Saturday, May 07, 2005

Via Lawrence Lessig, good news where free speech is concerned.

In California, a state appeals court ruled in Ampex Corp. v. Cargle that Ampex is obligated to pay for the legal fees Scott Cargle incurred during a previous case with the company. The history here is unusually complicated, but the gist is that after Cargle was laid off from Ampex in 2000, he anonymously posted comments critical of Ampex in an on-line chatroom. In essence Ampex then sued for defamation and lost. However, when Cargle then sued Ampex to recoup his legal fees, a lower court found against him. The decision today overturned that ruling, and rightly so: protecting the content of speech isn't enough. The prospect of legal fees alone can deter someone from exercising their right to free speech.

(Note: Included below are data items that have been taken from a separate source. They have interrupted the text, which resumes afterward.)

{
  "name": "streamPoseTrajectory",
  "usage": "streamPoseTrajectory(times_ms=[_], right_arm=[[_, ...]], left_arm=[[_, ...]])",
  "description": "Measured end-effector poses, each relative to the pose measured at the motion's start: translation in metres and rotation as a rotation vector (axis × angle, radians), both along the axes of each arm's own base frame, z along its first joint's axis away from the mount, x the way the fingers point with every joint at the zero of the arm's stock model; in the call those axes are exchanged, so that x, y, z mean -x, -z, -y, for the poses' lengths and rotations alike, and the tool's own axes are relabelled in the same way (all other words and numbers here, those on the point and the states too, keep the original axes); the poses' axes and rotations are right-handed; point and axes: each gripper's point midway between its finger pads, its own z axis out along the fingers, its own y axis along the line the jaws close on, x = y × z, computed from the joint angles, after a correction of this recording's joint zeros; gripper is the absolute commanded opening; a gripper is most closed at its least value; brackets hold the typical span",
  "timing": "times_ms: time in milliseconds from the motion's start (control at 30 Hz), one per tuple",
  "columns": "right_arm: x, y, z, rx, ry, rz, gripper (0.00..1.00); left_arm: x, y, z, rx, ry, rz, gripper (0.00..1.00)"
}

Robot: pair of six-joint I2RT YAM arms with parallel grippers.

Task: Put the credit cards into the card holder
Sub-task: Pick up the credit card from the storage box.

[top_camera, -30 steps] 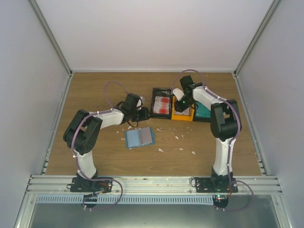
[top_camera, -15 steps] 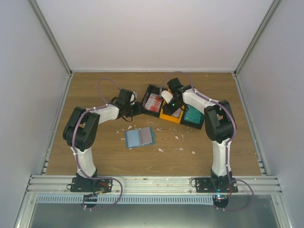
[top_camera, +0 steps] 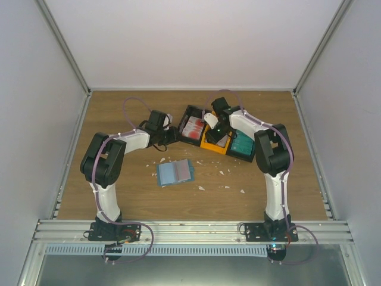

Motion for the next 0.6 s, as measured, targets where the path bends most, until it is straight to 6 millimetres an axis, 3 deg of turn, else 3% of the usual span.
streamPoseTrajectory(times_ms=[267,600], right_arm=[[0.0018,-0.0004,0.0038,-0.022,-0.003,-0.024,0.38],[0.0059,-0.0014,0.0099,-0.074,0.004,-0.072,0.26]], left_arm=[[-0.0014,0.0003,0.0022,0.010,0.008,-0.002,0.40],[-0.0050,0.0004,0.0079,0.037,0.027,-0.005,0.38]])
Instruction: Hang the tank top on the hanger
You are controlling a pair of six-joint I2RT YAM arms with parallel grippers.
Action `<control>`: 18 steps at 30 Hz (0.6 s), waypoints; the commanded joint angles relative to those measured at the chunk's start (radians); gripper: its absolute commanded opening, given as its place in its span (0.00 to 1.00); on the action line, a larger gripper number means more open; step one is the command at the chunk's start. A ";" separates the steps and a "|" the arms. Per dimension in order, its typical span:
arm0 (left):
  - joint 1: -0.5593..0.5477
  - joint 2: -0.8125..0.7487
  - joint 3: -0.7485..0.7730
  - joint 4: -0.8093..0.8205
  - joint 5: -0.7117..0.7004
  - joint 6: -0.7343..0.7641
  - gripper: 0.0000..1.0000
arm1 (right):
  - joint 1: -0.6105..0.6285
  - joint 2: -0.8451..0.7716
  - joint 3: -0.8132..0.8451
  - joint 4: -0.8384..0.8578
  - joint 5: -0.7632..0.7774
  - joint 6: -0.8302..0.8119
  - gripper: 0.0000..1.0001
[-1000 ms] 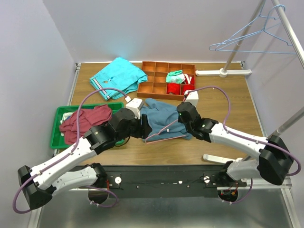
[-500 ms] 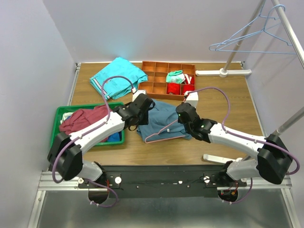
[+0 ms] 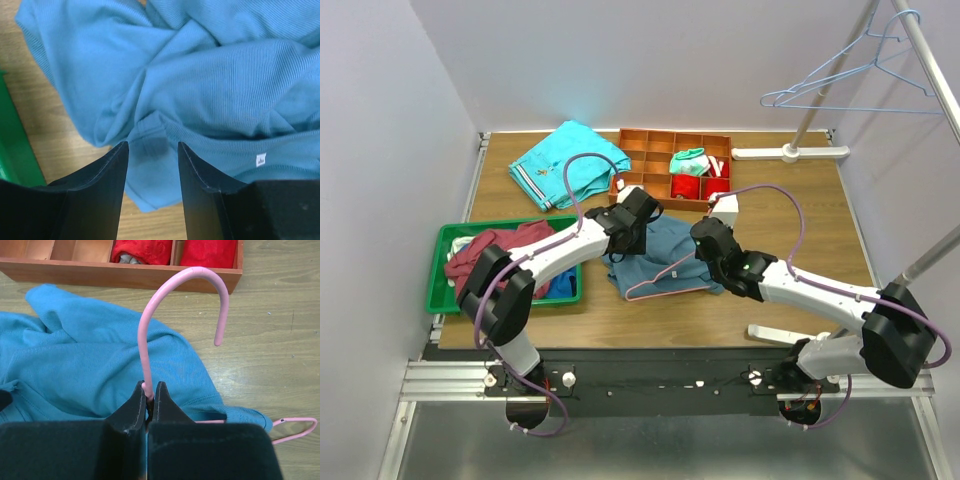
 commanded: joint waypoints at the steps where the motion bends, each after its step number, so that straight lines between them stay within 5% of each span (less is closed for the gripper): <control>1: 0.006 0.065 0.055 0.002 -0.042 0.016 0.49 | 0.007 -0.015 -0.026 -0.011 0.023 0.069 0.01; 9: 0.004 0.057 0.014 0.007 -0.053 0.016 0.44 | 0.007 -0.006 -0.015 -0.023 0.043 0.072 0.01; 18: 0.006 0.057 0.002 0.004 -0.060 0.026 0.22 | 0.007 0.008 0.000 -0.046 0.072 0.081 0.01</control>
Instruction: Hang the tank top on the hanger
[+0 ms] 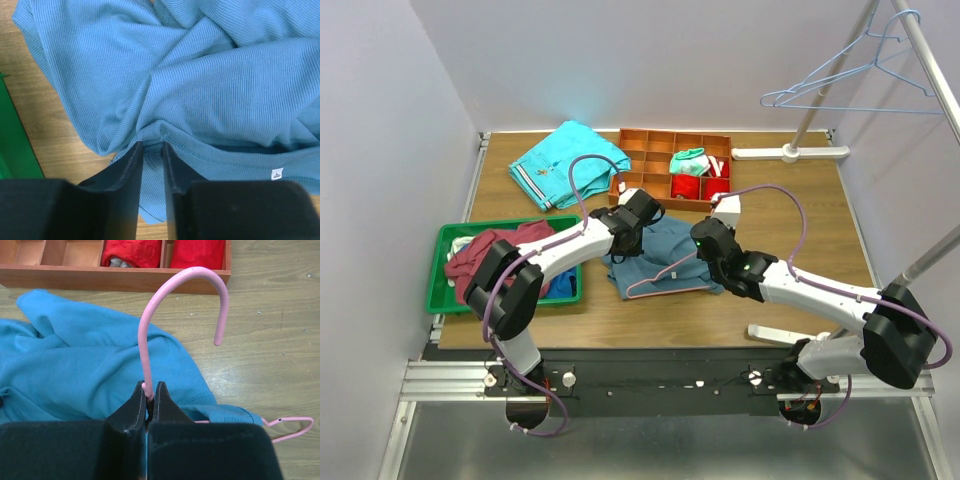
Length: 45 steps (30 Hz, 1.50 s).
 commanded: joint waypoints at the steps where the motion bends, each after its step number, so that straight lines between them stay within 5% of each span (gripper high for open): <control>1: 0.004 -0.011 -0.016 0.001 -0.039 0.012 0.19 | 0.007 0.014 0.003 -0.037 0.039 0.070 0.01; 6: 0.005 -0.036 -0.025 0.001 -0.039 0.013 0.00 | 0.005 0.026 0.015 -0.057 0.070 0.082 0.01; 32: 0.001 -0.379 -0.275 0.039 0.104 -0.039 0.00 | 0.005 0.185 0.205 -0.224 0.251 0.185 0.01; 45: 0.001 -0.500 -0.255 0.033 0.188 -0.039 0.00 | 0.007 0.241 0.284 -0.259 0.271 0.209 0.01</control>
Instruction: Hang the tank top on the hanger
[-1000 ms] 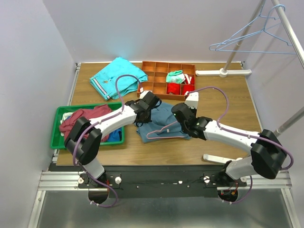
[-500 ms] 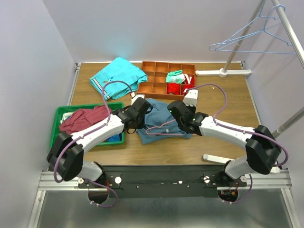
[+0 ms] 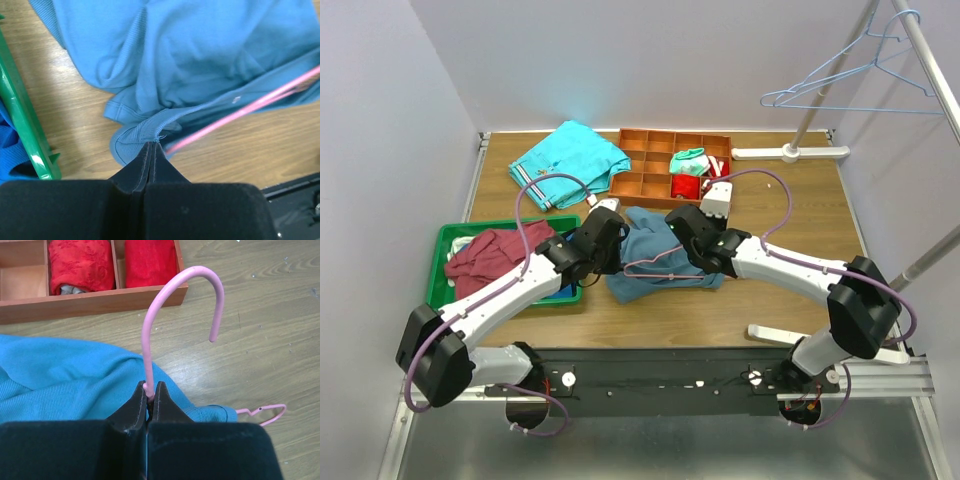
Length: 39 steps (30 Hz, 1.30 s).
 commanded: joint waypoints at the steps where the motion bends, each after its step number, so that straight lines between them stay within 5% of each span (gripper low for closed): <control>1: -0.004 -0.051 0.030 0.013 0.056 -0.009 0.00 | 0.007 0.022 0.044 -0.010 0.049 0.060 0.01; 39: -0.024 -0.135 0.087 -0.129 0.059 0.012 0.00 | 0.011 0.062 0.114 0.044 0.173 -0.070 0.01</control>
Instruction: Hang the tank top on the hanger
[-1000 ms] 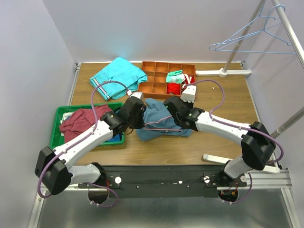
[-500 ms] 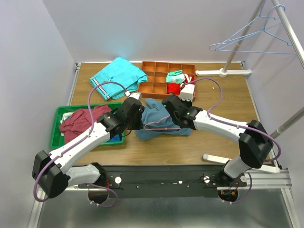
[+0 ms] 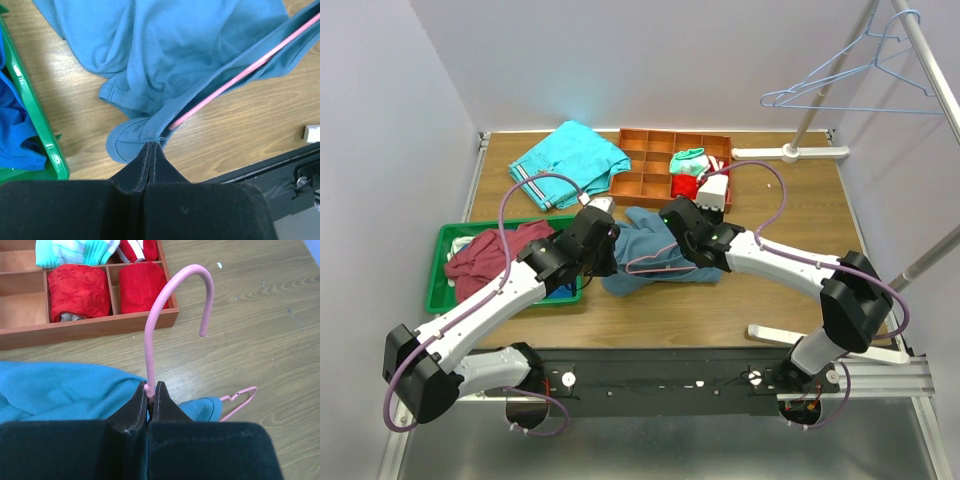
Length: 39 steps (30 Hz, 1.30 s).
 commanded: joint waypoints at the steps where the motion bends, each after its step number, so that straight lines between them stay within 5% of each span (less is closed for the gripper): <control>1: -0.016 -0.015 0.049 -0.015 0.015 0.006 0.00 | 0.007 0.014 0.042 0.044 0.079 -0.042 0.01; 16: -0.018 0.037 0.139 0.017 0.029 -0.029 0.00 | 0.008 0.063 0.108 0.035 0.024 -0.006 0.01; 29: -0.016 -0.120 -0.066 -0.055 0.046 -0.011 0.00 | 0.007 0.163 0.149 -0.023 0.071 0.079 0.01; 39: -0.016 -0.135 -0.035 -0.038 0.034 -0.050 0.00 | 0.008 0.174 0.163 -0.025 0.071 0.102 0.01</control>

Meanwhile, in a much more publicized case, the D.C. Court of Appeals ruled that the FCC overreached with its "broadcast flag" regulation. More specifically, the Court ruled that the FCC lacks the authority to regulate television sets "not engaged in the process of receiving a transmission." (Since the flags are meant to protect against digital piracy, the technology behind them had to be available after a digital broadcast occurred.)

If it seems like the Court was just splitting hairs here, imagine if the FCC was able to control how you used your stereo simply because it had a radio, or how you used your computer monitor simply because it also had a broadcast feed. Would you really want our current administration to have that right?